Now that Chevron has withdrawn itself from the application process, Imperial Oil has been left alone to carry on the NEB application for an alternative to same season well relief.
Imperial not out
Rolheiser said Imperial Oil has made no decision to change course in the Beaufort Sea, even in the light of lower oil prices.
"Imperial and its joint venture partners…have not altered our Beaufort exploration plans," Rolheiser stated in an e-mail to News/North.
"We are continuing to pursue regulatory and other work required to progress us to a decision point, including our submission to the National Energy Board on same-season relief well equivalency approach in 2015.
Given current outlook for the regulatory process and other required work, the earliest we could spud a well would be the summer drilling season of 2020."
The Imperial Oil joint venture is much larger in scale than Chevron's project, joining as it does three oil companies to jointly explore two offshore leases.
The combined bid for both leases totalled almost $1.8 billion in work commitments.
A proposed test well would be drilled approximately 175 km northwest of Tuktoyaktuk at depths of up to 1,500 metres below the sea's surface.
Even if environmental and regulatory reviews go according to schedule, and pending financial commitment to proceed with the program, no drilling would be anticipated before 2020.

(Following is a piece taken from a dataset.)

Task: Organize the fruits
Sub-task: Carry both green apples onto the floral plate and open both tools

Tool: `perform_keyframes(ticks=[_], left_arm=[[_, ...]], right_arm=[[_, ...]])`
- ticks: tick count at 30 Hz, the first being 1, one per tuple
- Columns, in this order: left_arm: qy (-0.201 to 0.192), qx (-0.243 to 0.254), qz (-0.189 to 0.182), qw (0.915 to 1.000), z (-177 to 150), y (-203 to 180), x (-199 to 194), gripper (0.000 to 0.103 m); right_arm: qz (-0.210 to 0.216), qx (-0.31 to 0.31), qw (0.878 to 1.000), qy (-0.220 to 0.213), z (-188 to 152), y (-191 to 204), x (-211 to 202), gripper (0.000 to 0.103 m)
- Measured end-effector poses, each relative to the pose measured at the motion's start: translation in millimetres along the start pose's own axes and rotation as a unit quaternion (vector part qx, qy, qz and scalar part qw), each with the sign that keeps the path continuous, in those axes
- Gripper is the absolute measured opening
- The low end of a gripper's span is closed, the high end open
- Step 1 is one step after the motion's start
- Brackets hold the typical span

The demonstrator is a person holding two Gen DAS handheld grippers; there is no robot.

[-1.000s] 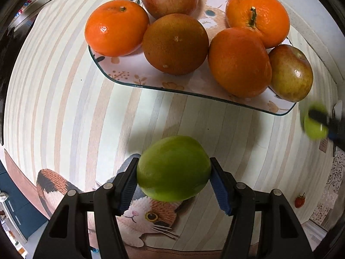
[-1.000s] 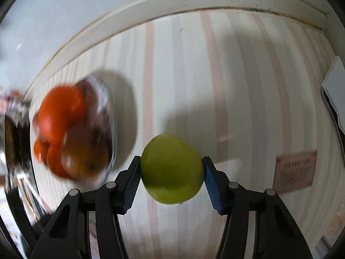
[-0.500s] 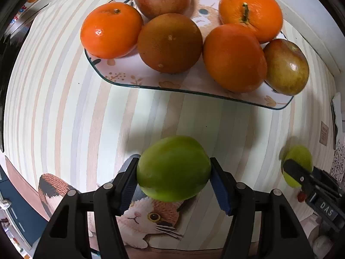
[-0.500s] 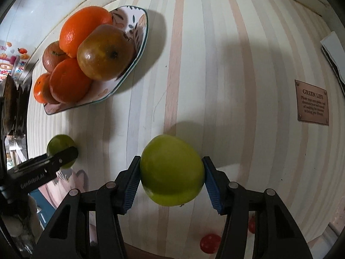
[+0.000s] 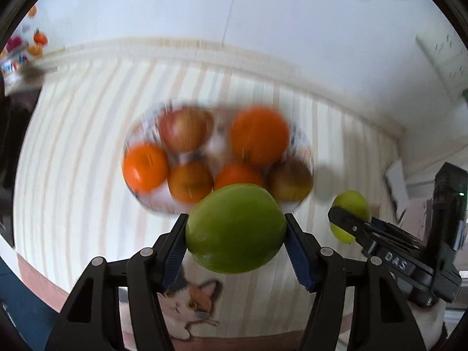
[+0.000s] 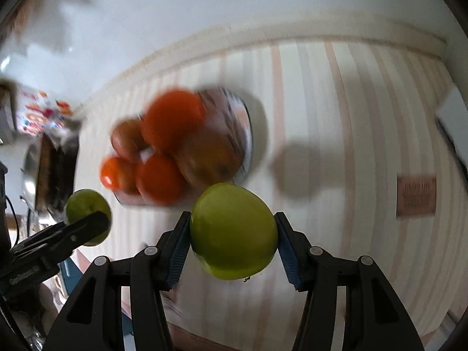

The long lead-up to exploration is related to the difficulties associated with Arctic deep-water exploration, which includes building custom ice-breakers and drilling platforms.
Long periods of winter ice cover means it could take up to four seasons to drill and test a single well.
Realistically, oil production in the Beaufort Sea is not feasible before the middle of the next century.
Beaufort petroleum potential
Imperial is not offering an estimate on potential petroleum reserves in the Beaufort Sea.
This November, the NEB updated its resource estimate for discovered conventional petroleum resources in the Beaufort Sea at up to 9.6 trillion cubic feet of natural gas in place and up to 9.5 billion barrels of oil in place.
These estimates do not include unconventional resources that may be tapped through horizontal hydraulic fracturing.
There are no estimates established for unconventional resources in the North.
Only one well has been drilled off-shore in the Beaufort Sea in the past 22 years, that being Devon Energy's drilling of a well in 2005/2006 targeting natural gas, but discovered a reported 240 million barrels of recoverable oil.
Status of Chevron bid
Chevron's exploration licence EL 481 was awarded to Chevron in September, 2012.
Chevron made a binding work expenditure bid of $103.3 million, with the expectation that a well will be drilled by Aug. 31, 2019, although there are provisions for extending that time frame.
The licence expires on Aug. 31, 2021.
Twenty-five percent of the deposit was required when the bid was won.
If Chevron fails to meet its drilling commitment, it stands to lose that deposit.